> _Dataset content_:
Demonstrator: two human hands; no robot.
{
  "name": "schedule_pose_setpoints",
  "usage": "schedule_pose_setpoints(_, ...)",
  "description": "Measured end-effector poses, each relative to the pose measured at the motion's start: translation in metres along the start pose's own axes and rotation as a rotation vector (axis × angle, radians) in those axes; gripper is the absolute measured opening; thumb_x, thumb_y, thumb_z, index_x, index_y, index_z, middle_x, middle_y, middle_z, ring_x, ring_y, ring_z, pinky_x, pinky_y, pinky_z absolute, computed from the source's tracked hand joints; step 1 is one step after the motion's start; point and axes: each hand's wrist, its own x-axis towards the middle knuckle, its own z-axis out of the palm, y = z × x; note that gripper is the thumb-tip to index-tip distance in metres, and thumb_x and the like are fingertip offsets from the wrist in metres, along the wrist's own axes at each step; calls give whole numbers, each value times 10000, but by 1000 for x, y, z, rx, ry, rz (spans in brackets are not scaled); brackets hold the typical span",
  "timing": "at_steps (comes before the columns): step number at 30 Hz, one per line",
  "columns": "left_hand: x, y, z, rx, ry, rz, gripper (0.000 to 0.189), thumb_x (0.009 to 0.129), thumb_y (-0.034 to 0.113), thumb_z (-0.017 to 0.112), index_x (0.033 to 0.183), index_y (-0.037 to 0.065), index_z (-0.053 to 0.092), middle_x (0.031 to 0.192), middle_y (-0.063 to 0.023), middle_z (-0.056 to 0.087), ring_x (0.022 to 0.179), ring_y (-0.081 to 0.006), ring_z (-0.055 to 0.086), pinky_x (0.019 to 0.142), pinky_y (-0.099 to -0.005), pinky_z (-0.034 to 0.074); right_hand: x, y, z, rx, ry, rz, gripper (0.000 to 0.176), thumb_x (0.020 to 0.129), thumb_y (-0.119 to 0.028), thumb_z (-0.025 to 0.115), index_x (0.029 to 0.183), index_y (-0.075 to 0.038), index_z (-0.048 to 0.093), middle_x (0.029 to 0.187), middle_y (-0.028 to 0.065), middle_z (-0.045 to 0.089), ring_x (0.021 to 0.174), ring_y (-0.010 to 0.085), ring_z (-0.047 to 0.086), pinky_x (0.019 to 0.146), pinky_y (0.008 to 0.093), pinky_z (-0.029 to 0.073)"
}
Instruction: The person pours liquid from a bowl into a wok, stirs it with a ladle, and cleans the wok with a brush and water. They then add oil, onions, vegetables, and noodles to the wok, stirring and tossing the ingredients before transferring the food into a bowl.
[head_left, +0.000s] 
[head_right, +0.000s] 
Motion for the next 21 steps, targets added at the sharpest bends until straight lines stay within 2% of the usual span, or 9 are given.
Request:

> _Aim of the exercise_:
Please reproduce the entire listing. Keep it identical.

> _Task solution_:
Demonstrator: two human hands; no robot.
{
  "name": "schedule_pose_setpoints",
  "usage": "schedule_pose_setpoints(_, ...)",
  "description": "Measured end-effector poses, each relative to the pose measured at the motion's start: translation in metres along the start pose's own axes and rotation as a rotation vector (axis × angle, radians) in those axes; gripper is the absolute measured opening; thumb_x, thumb_y, thumb_z, index_x, index_y, index_z, middle_x, middle_y, middle_z, ring_x, ring_y, ring_z, pinky_x, pinky_y, pinky_z absolute, computed from the source's tracked hand joints; step 1 is one step after the motion's start; point and axes: each hand's wrist, its own x-axis towards the middle knuckle, its own z-axis out of the palm, y = z × x; note that gripper is the thumb-tip to index-tip distance in metres, and thumb_x and the like are fingertip offsets from the wrist in metres, along the wrist's own axes at each step; calls give whole numbers, each value times 10000, but by 1000 for x, y, z, rx, ry, rz (spans in brackets are not scaled); brackets hold the typical span",
  "timing": "at_steps (comes before the columns): step number at 30 Hz, one per line",
  "columns": "left_hand: x, y, z, rx, ry, rz, gripper (0.000 to 0.189), thumb_x (0.009 to 0.129), thumb_y (-0.034 to 0.113), thumb_z (-0.017 to 0.112), index_x (0.033 to 0.183), index_y (-0.037 to 0.065), index_z (-0.053 to 0.092), middle_x (0.031 to 0.192), middle_y (-0.063 to 0.023), middle_z (-0.056 to 0.087), ring_x (0.022 to 0.179), ring_y (-0.081 to 0.006), ring_z (-0.055 to 0.086), pinky_x (0.019 to 0.142), pinky_y (-0.099 to -0.005), pinky_z (-0.034 to 0.074); right_hand: x, y, z, rx, ry, rz, gripper (0.000 to 0.176), thumb_x (0.020 to 0.129), thumb_y (-0.119 to 0.028), thumb_z (-0.025 to 0.115), index_x (0.029 to 0.183), index_y (-0.075 to 0.038), index_z (-0.048 to 0.093), middle_x (0.029 to 0.187), middle_y (-0.028 to 0.065), middle_z (-0.045 to 0.089), ring_x (0.021 to 0.174), ring_y (-0.010 to 0.085), ring_z (-0.047 to 0.086), pinky_x (0.019 to 0.146), pinky_y (0.008 to 0.093), pinky_z (-0.029 to 0.073)"
}
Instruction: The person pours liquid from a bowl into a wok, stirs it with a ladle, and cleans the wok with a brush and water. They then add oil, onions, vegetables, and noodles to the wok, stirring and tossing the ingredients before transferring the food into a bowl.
[head_left, +0.000s] 
[head_right, +0.000s] 
Motion for the next 21 steps, targets added at the sharpest bends until straight lines stay within 2% of the usual span, or 9 are given.
Request:

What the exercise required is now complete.